• [Task requirements] The following data has a line with "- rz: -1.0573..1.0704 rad" and a line with "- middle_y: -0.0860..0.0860". Write out exactly those lines and all the lines between them.

• [Saved data entries]
──────────
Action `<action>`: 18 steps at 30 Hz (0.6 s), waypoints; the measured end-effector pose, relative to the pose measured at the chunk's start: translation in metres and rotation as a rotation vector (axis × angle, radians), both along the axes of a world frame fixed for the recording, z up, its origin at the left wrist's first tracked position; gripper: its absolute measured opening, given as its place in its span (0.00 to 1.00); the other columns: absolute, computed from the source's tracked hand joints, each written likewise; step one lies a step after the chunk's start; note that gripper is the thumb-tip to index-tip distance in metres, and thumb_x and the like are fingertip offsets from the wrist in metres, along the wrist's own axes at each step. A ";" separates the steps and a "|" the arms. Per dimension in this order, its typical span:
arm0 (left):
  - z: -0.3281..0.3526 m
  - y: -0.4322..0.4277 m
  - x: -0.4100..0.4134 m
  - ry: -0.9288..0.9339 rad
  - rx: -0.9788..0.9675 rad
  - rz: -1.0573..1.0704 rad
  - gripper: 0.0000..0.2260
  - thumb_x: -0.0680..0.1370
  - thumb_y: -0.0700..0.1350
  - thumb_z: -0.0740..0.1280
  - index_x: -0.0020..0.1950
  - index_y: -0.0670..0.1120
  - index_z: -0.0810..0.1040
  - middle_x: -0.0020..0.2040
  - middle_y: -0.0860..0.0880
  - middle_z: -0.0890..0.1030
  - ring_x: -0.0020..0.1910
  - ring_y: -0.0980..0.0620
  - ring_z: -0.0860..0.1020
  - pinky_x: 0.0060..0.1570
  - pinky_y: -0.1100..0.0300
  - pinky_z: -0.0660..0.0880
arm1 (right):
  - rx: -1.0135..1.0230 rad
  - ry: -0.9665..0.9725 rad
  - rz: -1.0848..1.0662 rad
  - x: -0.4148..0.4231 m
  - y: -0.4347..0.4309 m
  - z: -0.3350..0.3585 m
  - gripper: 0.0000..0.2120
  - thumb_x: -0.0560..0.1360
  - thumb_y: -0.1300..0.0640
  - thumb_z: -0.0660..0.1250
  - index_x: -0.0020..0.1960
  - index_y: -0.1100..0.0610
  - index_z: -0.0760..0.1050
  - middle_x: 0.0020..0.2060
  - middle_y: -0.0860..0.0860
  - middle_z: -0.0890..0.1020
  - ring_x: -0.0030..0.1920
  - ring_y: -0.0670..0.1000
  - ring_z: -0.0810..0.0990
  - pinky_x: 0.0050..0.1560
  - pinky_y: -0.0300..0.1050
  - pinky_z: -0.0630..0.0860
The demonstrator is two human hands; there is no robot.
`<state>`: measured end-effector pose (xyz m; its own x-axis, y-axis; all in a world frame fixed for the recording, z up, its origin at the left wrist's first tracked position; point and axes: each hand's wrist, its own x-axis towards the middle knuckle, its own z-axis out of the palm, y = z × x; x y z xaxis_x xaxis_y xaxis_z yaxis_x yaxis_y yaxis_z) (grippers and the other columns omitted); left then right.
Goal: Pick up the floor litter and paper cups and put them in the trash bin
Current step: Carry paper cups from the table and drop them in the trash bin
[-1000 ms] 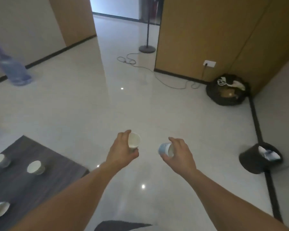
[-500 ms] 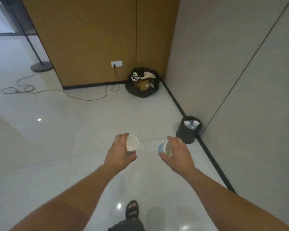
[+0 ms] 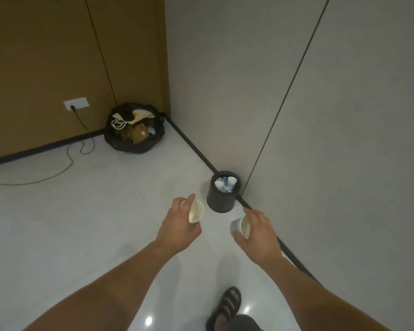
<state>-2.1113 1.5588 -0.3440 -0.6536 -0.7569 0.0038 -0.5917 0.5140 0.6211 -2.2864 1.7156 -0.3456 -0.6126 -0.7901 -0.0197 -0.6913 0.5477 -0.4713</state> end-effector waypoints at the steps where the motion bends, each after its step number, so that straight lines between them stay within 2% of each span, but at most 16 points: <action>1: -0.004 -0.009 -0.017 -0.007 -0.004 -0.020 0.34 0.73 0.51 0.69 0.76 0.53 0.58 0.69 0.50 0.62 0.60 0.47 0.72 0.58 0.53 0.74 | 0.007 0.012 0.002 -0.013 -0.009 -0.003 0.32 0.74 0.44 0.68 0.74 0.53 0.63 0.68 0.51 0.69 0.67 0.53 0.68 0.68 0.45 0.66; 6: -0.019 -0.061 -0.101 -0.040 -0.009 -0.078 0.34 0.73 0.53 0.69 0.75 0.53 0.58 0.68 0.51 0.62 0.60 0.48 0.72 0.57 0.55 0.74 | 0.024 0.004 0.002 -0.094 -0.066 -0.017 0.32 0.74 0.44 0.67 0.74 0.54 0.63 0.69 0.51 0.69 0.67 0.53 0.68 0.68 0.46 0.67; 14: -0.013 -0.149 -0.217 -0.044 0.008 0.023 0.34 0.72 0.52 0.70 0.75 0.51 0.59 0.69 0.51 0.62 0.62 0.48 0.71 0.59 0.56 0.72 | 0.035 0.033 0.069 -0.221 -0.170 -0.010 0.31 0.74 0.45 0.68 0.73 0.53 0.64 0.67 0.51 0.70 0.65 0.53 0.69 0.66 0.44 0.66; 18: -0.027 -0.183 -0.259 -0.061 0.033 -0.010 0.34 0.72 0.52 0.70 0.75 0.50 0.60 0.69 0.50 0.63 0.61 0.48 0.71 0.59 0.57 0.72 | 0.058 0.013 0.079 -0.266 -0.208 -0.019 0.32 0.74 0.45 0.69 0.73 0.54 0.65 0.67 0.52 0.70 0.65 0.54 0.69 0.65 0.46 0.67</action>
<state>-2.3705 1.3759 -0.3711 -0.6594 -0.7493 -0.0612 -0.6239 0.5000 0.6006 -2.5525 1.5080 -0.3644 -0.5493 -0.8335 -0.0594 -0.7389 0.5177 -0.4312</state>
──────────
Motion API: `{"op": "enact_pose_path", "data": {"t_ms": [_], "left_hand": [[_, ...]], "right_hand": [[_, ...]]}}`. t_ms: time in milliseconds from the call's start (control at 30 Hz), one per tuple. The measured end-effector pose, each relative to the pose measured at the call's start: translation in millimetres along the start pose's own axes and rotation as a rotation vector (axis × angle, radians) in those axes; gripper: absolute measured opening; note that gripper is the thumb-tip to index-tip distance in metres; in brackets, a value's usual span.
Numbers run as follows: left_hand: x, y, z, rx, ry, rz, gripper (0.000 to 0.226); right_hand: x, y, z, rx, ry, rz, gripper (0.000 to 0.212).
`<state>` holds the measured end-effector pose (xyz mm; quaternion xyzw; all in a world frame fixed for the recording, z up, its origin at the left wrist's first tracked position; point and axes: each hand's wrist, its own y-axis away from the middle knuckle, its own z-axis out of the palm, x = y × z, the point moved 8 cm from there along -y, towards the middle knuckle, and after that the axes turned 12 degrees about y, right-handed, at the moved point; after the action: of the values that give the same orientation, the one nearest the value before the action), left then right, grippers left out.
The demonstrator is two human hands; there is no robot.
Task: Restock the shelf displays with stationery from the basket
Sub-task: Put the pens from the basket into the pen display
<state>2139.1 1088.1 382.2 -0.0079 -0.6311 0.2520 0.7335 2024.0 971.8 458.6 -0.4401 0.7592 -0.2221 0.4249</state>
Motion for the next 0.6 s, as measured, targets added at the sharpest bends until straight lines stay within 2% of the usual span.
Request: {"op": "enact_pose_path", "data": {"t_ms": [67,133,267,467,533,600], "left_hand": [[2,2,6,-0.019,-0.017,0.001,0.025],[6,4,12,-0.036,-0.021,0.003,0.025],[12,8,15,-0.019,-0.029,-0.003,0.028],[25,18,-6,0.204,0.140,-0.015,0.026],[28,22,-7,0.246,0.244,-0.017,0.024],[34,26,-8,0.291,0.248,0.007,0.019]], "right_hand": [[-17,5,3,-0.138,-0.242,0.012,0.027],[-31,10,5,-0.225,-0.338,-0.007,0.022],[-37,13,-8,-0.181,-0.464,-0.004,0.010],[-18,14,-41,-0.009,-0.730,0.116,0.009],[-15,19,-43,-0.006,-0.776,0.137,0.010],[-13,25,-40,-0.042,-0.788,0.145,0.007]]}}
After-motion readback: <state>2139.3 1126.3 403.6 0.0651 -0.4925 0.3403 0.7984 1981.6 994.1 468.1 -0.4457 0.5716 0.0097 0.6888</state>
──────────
• [Exercise solution]
  - rz: -1.0573..1.0704 rad
  - gripper: 0.0000..0.2260
  - thumb_x: -0.0680..0.1370
  - thumb_y: -0.0700..0.1350
  - thumb_z: -0.0740..0.1280
  - index_x: -0.0020..0.1950
  - index_y: -0.0670..0.1120
  - index_z: -0.0810..0.1040
  - middle_x: -0.0020..0.2040
  - middle_y: -0.0860..0.0880
  - middle_z: -0.0890..0.1030
  - ring_x: -0.0020..0.1910
  - ring_y: -0.0980..0.0620
  - ring_z: -0.0860..0.1020
  - pinky_x: 0.0060..0.1570
  - pinky_y: -0.1100..0.0300
  - pinky_z: -0.0660..0.0880
arm1 (right):
  - rx: -1.0135..1.0230 rad
  - ry: -0.9665..0.9725 rad
  - rz: -1.0848..1.0662 rad
  - x: -0.4148..0.4231 m
  - y: -0.4347..0.4309 m
  - z: -0.3350..0.3585 m
  - gripper: 0.0000..0.2120
  - thumb_x: -0.0560..0.1360
  - thumb_y: -0.1300..0.0640
  - thumb_z: -0.0660..0.1250
  - index_x: -0.0020..0.1960
  - index_y: -0.1100..0.0610
  - index_z: -0.0760..0.1050
  - middle_x: 0.0020..0.2060
  - middle_y: -0.0860..0.0860

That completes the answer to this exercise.